2007/2008 BA achieved an exceptional total operating profit of £878m and a dividend was paid to shareholders for the first time since 2001.

2008/2009 BA had another exceptional result: this time a total operating loss of £720m.  The factors contributing to this state of affairs included a massive rise in the price of fuel and a collapse in passenger revenue reflecting the general economic downturn – the collapse being particularly relevant to a BA specialty, “premium traffic” utilising First or Business Class.  It is to be noted that for BA this “premium traffic” had accounted for approximately 47% of total revenue, as compared with an industry average of 27%.

2009/2010 The financial year started on the basis of an overall financial plan that postulated financial viability if there were cost savings of £220m, which savings had substantially to be made from those costs which could be subject to control by management, such as employee costs.  In the event the situation worsened.  In the first quarter BA made an operating loss of £94m – the first “first quarter” loss in its history, given that the period March-June is normally highly profitable.  In June 2009 a revised financial plan was prepared focusing on further radical cost reductions.  I can curtail recital of the intervening progress by turning forthwith to that which became available in the course of the trial: the material content of the Interim Management Statement as presented on the 5th February 2010 to the Stock Exchange.  From such as analysed by Ms Mussenden, it is apparent that the bad news continues: an operating loss for the first nine months of £86m (compared with a 2008/2009 operating profit of £89m) and analysts’ predictions of an annual overall loss exceeding £600m.  That said:

“between 1st October 2009 and 31st December 2009” (the third quarter of BA’s financial year or “Q3”) BA made a small operating profit of £25m.  This is the first time that BA has shown a quarterly operating profit for 15 months. Non operating costs such as pension interest expense and financial costs means that overall the company remained loss making in Q3. The Q3 operating profit results highlight the beneficial impact of permanent changes across the company which have focussed on reducing our cost base.  Revenue remains weak; it is down by around 11% or £254m when compared with Q3 of last financial year.  However total operating costs savings of approximately 14%, more than offset this revenue deterioration.  Employee cost savings, including around £18m of savings from cabin crew during the quarter, were a significant contributor to the improved performance of the business.”

  1. Ms Mussenden provides further figures with presently material significance by way of average hourly operating costs:

BA LHR Worldwide: £60
Eurofleet: £58

By way of comparison:

Emirates: £27
Virgin: £20-27
BA Gatwick: £37

BMI: £33
Easy Jet: £20
BA Gatwick: £37

  1. Two points of comment on the foregoing.  The Claimants would fairly contend that the ‘product’ that they offer passengers particularly on longhaul flights and at premium level is labour intensive and dependent on high quality staff – hence at least some discrepancy.  Second, that the BA Gatwick figures reflect lower crew complements and an availability of crew members based there for rostering on both longhaul and shorthaul flights.

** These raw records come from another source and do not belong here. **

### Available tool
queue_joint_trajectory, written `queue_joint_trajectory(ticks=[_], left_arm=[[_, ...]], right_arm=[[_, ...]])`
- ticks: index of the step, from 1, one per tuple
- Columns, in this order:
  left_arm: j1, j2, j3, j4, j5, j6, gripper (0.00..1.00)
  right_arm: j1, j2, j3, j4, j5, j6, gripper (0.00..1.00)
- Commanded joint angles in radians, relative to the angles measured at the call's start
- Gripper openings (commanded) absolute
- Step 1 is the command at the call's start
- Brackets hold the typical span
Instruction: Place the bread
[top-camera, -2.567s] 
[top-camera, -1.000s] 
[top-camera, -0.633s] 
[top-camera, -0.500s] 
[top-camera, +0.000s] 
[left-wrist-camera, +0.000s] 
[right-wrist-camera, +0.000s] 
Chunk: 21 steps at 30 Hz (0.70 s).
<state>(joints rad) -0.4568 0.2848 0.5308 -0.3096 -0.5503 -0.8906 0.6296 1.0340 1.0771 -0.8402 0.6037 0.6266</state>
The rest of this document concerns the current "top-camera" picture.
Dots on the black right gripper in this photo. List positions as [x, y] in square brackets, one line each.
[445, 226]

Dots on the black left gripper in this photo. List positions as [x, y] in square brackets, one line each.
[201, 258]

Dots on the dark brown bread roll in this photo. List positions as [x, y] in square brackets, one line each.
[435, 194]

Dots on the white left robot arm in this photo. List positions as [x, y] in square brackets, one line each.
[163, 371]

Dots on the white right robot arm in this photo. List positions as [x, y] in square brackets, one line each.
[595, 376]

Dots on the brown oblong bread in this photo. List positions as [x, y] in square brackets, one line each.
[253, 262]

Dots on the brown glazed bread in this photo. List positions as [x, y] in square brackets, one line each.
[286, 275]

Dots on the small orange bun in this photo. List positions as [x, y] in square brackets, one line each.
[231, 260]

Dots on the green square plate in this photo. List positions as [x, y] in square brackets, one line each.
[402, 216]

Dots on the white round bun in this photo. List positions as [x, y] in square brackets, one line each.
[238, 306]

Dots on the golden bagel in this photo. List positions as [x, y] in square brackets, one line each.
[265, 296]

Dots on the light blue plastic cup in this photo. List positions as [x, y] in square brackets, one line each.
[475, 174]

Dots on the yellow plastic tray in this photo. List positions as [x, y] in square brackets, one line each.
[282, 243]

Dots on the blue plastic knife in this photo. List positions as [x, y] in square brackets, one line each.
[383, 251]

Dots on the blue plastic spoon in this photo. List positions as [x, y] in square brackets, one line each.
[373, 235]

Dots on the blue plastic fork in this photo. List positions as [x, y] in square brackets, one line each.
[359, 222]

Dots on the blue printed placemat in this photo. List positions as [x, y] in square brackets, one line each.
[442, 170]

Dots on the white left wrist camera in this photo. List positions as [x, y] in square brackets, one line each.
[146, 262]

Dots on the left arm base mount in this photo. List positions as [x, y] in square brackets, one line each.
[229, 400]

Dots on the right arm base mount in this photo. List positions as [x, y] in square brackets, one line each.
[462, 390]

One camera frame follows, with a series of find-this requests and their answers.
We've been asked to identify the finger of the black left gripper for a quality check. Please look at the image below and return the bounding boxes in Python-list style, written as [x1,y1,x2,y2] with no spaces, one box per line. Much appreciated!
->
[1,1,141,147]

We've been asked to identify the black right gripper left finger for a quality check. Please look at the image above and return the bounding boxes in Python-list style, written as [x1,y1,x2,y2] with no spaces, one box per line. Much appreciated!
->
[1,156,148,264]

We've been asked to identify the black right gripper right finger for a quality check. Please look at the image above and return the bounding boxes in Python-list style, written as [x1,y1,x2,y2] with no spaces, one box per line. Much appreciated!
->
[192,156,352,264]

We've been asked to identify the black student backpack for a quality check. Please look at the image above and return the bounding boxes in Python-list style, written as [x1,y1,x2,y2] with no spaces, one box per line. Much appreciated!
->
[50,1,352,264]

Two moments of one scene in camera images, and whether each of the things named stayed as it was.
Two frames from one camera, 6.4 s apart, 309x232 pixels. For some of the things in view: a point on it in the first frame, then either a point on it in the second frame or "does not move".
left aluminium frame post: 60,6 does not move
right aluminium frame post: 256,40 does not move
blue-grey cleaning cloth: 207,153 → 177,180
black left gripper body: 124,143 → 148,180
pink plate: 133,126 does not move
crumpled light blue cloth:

**V The Employment Contracts
**15. An initial word of explanation.  Over the years the terms of cabin crew employment contracts have varied.  To ensure that this judgment deals comprehensively with the respective cases as to construction, the parties have put before me nine contracts, the first such dated 1969 and the last such dated 2005, as providing an agreed range.  Amongst the nine are two relating to named Claimants – that engaging Mr Stott is no longer available, but nothing turns on this.

  1. Thus, focussing on the present material:

26th February 1969 Mr R.  McCallum and British European Airways.

Condition C, “You will observe and abide by the Constitution and Rules of Procedure of the National Joint Council for Civil Air Transport (hereinafter referred to as ‘NJC’) and by the agreements between BEA and Trades Union represented in the NJC in so far as the terms apply to you…The agreements covering your normal hours of work, holiday entitlement, sickness benefit and your employment generally are referred to in Section G and are also attached hereto.”

G.“NJC agreements applicable to this employment… Agreements of the National Sectional Panel for Cabin Crew”.

8th April 1969 Mr Alan Land and British Overseas Airways Corporation.  Condition 4 “Your employment will be governed by the following agreement: the Air Stewards and Stewardesses which was concluded in the (NJC)…”

12th March 1976 Miss Elizabeth Malone and British Airways Board

Condition B1, “Your employment…will be governed by…the agreements between (BA) and the Employees’ side of the NJC so far as the same are applicable to your particular appointment.  The NJC agreements from time to time in force are deemed incorporated into this contract and you are referred to these agreements for details of your hours of work, periods of notice, paid holiday entitlements, sickness benefits and general matters”.

C.  Relevant documents include “Agreements of the National Sectional Panel for Air Cabin Crew”.

24th June 1985 Miss Gitta Randhawa and BA.  Her terms are as for Miss Malone.

14th September 1988 Mr Marcel Devereux and BA.  His terms are as for Miss Malone.

13th March 1990 Mr Michael Deehan and BA.  His terms are as for Miss Malone.

3rd March 1992 Mrs Heather Facchinello and BA.  She joined as new entrant Support Cabin Crew, that is, as a casual worker called in when needed.  The agreement is of course specific to this category of employment but includes:

Condition 1 “The NJC Agreements from time to time in force are incorporated into and shall form part of this contract except where they are inconsistent with the express terms of this contract when such express terms shall prevail”.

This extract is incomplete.